Le transporteur a déjà licencié 270 pilotes en juillet et rétrogradé le statut de 140 autres. Elle a également réduit son programme de vols cet été. Et cherche désormais à lever rapidement des liquidités en vendant des moteurs de rechange ainsi que ses emplacements dans les aéroports. Si nécessaire, Spirit Airlines pourrait même vendre ses avions. « Il n’y a pourtant aucune garantie que ces mesures suffisent », prévient la direction.
Spirit Airlines subit à la fois l’essoufflement de la demande intérieure américaine et la pression de ses créanciers. Depuis sa sortie de faillite, la compagnie a enregistré une perte nette de 256,7 millions de dollars. Son modèle « ultra low cost », qui a contribué à faire baisser les prix aux Etats-Unis, est aujourd’hui menacé.
La disparition de Spirit ferait flamber les prix sur le domestique
Ce scénario inquiète d’autant plus que la tentative de rachat par JetBlue Airways a été bloquée début 2024 par un juge fédéral pour des raisons antitrust. Le magistrat avait souligné « l’effet Spirit ». Il estimait alors que l’arrivée du transporteur sur un marché faisait baisser en moyenne de 7 à 11 % les prix des concurrents.

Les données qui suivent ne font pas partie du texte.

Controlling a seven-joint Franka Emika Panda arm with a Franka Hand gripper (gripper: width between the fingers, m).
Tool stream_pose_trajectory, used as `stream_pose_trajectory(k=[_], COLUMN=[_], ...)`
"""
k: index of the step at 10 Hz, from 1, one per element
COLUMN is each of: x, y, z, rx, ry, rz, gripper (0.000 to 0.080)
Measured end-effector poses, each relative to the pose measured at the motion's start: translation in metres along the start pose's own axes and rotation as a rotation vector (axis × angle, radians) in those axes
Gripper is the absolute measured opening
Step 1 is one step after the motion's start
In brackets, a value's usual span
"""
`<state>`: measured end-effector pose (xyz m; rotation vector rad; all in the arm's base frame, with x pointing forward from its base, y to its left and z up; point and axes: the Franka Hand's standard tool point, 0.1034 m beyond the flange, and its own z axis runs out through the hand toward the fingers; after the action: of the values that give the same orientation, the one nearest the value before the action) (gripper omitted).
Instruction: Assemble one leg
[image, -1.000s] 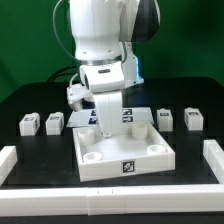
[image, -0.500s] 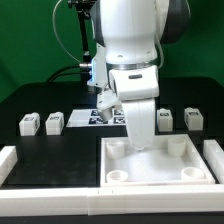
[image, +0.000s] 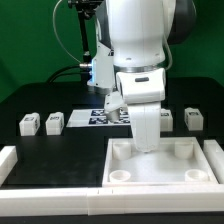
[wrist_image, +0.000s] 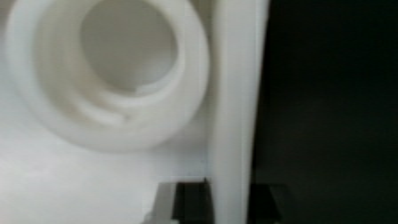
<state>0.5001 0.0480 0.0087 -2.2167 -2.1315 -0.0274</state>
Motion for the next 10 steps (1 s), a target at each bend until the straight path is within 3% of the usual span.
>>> stream_pose_trajectory(k=[3,5,7,8,9,10], x=[0.0057,0.0043,0.0038,0.0037,0.0036,0.0035], y=[0.0001,-0.0002,0.0001,-0.0003,-0.0004,-0.0006], z=[0.0005,0.0008,0.0013,0.0019,0.0021,0.0023], rx=[-0.005,-0.046,-0.045,-0.044,-0.044,-0.043], ry=[0.000,0.010,0.010,0.010,0.010,0.010], rz=[0.006,0.005,0.008,0.008,0.008,0.008], gripper=[0.0062,0.0062,0.0067,0.0269,0.0269,0.0451])
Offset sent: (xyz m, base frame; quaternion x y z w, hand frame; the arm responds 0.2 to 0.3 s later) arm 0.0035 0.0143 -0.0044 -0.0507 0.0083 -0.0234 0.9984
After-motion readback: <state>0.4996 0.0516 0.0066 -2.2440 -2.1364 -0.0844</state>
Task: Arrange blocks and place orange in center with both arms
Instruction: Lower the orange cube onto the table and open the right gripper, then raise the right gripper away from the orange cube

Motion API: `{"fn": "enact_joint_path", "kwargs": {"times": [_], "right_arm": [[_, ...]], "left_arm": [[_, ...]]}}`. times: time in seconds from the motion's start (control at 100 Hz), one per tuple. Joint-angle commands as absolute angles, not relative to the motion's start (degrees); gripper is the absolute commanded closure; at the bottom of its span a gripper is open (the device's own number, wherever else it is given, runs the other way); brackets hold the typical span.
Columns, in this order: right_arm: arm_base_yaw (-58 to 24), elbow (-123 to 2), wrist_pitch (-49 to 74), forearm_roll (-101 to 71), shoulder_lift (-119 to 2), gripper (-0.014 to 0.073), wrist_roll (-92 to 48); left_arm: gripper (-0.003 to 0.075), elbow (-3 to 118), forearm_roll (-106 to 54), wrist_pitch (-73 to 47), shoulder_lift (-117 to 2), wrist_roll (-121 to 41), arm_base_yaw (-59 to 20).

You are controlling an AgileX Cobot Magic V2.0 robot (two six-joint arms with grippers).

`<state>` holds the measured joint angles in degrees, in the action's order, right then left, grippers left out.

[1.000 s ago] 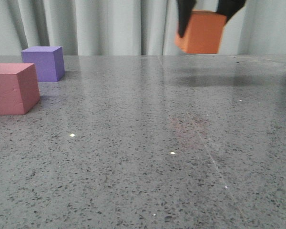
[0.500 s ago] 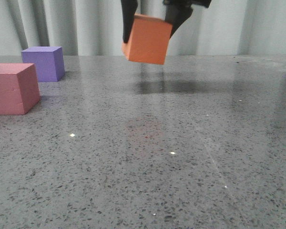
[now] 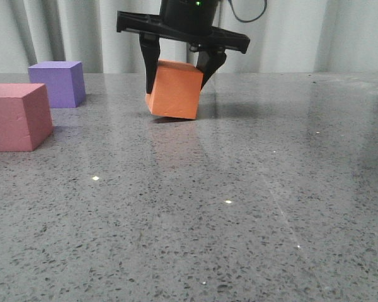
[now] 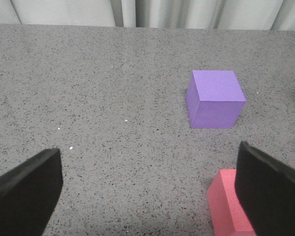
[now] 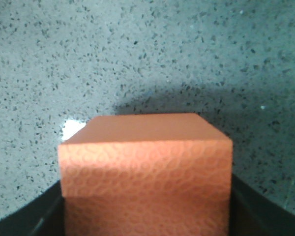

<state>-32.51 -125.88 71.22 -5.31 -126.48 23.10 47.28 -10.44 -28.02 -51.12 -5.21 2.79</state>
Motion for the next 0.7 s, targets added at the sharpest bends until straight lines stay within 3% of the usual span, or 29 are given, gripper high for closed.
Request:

Selon l’analyste aérien Scott Keyes, la disparition de Spirit ferait mécaniquement grimper les tarifs aériens, même pour les passagers qui n’ont jamais volé avec la compagnie. Son retrait de certains marchés a déjà provoqué des hausses spectaculaires. A l’instar par exemple de la ligne Denver-Fort Lauderdale, dont les tarifs ont augmenté de 22 % depuis son retrait.
Pour le PDG Dave Davis, Spirit n’est pas condamné mais se bat contre la montre. Reste à savoir si l’entreprise trouvera le soutien financier nécessaire pour terminer l’année.